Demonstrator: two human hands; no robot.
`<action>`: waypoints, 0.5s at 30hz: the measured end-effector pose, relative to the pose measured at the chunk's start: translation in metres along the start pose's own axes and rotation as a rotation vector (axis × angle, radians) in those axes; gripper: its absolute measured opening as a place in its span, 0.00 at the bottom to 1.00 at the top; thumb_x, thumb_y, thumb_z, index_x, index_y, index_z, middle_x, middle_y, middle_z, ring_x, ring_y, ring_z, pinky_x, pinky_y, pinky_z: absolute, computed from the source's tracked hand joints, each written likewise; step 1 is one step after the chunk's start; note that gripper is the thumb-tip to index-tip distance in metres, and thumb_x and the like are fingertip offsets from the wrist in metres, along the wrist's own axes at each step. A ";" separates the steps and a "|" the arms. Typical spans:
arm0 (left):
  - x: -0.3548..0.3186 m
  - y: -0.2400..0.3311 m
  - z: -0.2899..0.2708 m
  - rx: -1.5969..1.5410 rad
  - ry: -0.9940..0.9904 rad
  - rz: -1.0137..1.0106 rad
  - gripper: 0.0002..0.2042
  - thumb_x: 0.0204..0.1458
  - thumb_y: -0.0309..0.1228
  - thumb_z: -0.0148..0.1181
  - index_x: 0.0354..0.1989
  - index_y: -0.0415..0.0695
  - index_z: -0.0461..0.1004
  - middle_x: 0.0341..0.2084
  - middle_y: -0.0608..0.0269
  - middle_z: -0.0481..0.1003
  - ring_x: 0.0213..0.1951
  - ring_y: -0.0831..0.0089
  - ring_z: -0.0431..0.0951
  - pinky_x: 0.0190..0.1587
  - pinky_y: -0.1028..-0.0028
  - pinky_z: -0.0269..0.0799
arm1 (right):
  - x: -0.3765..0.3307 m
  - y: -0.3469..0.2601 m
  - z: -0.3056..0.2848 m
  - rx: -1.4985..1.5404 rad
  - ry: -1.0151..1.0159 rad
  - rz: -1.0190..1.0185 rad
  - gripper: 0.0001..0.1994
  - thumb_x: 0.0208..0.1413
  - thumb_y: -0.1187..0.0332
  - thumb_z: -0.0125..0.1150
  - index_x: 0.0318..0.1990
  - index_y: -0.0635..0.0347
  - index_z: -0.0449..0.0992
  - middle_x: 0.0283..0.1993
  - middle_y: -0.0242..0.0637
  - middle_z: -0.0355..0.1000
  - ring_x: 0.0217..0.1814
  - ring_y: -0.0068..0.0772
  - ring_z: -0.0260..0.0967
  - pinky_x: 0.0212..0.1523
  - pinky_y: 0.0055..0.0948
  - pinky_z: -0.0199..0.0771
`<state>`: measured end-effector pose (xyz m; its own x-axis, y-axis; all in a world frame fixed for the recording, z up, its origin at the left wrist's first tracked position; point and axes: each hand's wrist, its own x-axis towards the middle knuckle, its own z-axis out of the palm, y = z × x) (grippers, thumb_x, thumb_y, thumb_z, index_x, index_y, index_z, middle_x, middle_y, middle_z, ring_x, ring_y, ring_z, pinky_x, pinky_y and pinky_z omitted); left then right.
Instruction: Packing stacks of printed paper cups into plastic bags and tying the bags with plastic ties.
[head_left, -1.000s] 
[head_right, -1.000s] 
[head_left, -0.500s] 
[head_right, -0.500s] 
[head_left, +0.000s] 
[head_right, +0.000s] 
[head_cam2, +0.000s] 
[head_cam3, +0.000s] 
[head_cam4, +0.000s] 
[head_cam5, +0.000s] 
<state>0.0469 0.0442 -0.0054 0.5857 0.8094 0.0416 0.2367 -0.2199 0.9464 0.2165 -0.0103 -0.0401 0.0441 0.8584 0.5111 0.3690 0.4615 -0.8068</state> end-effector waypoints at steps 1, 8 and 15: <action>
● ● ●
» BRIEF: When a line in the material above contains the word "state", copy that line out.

» SOLUTION FOR THIS TASK:
`<state>`: measured end-effector pose (xyz m; its own x-axis, y-axis; all in a world frame fixed for the recording, z up, its origin at the left wrist's first tracked position; point and axes: each hand's wrist, its own x-axis towards the middle knuckle, its own z-axis out of the palm, y = z × x) (grippers, thumb_x, thumb_y, thumb_z, index_x, index_y, index_z, middle_x, middle_y, middle_z, ring_x, ring_y, ring_z, pinky_x, pinky_y and pinky_z omitted); left then right.
<state>0.0469 0.0442 -0.0054 0.5857 0.8094 0.0416 0.2367 -0.2199 0.9464 0.2165 -0.0103 -0.0401 0.0441 0.8584 0.5111 0.3690 0.4615 -0.8068</state> end-effector waypoints at steps 1, 8 and 15: <action>

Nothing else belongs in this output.